=== Data below ===

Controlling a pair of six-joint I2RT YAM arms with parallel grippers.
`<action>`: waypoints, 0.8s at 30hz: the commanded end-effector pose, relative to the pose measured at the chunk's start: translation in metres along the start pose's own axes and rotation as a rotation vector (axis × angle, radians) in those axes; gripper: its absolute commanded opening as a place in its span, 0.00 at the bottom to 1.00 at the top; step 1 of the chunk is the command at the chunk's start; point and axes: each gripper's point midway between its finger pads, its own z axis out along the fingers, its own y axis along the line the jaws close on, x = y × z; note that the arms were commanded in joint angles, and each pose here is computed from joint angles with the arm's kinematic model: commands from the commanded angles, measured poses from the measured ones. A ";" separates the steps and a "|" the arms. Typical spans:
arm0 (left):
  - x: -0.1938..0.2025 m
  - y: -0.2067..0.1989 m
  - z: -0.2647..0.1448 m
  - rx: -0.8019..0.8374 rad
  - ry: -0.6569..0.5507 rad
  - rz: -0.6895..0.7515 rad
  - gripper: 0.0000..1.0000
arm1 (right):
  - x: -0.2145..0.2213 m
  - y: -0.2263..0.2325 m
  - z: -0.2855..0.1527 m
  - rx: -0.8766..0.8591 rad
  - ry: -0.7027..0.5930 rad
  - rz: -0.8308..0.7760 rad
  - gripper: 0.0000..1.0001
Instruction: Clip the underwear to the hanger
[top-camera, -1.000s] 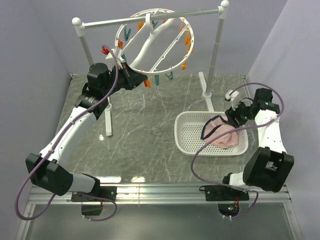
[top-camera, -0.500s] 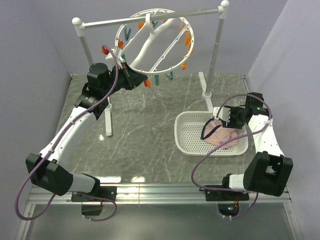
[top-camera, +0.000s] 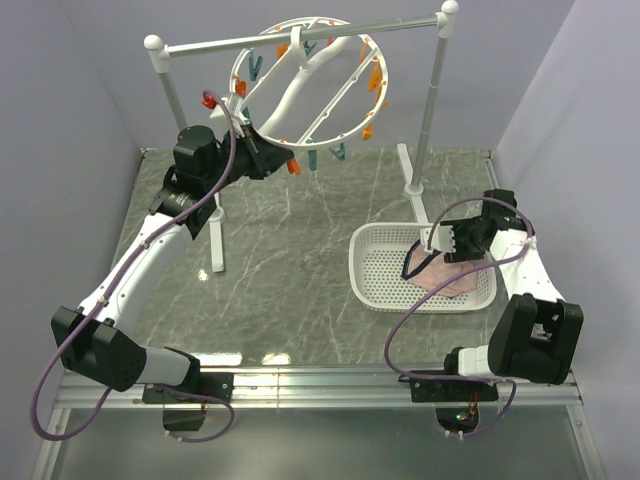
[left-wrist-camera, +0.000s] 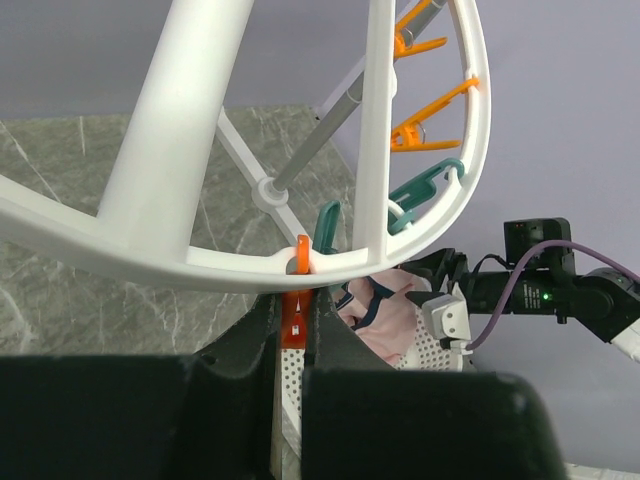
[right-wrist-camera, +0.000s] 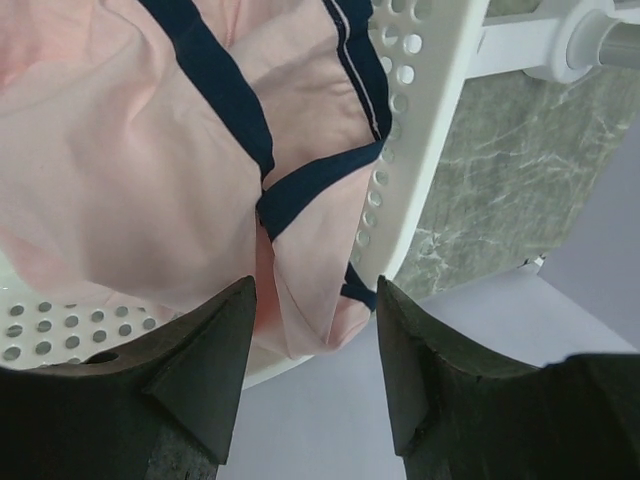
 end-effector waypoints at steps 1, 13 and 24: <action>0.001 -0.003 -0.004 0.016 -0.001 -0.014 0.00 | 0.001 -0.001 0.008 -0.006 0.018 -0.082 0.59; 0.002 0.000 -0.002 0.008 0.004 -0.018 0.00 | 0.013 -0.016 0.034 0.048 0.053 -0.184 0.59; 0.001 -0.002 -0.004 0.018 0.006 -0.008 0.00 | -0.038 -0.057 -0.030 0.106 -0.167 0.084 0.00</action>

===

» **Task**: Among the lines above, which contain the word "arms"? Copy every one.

» **Response to this exercise**:
Controlling a pair of six-joint I2RT YAM arms with parallel grippers.
`<action>`: waypoints, 0.8s at 30hz: the commanded end-effector pose, relative to the pose measured at the chunk's start: translation in metres along the start pose's own axes and rotation as a rotation vector (axis × angle, radians) in those axes; gripper: its absolute commanded opening as a place in its span, 0.00 at the bottom to 1.00 at the top; step 1 of the chunk is the command at the chunk's start; point and axes: each gripper's point midway between its finger pads, its own z axis out along the fingers, its own y axis along the line the jaws close on, x = y × z; note that the arms were commanded in joint angles, and each pose here is computed from joint angles with the arm's kinematic model: commands from the commanded angles, measured poses from the measured ones. A ";" separates the steps and a "|" the arms. Typical spans:

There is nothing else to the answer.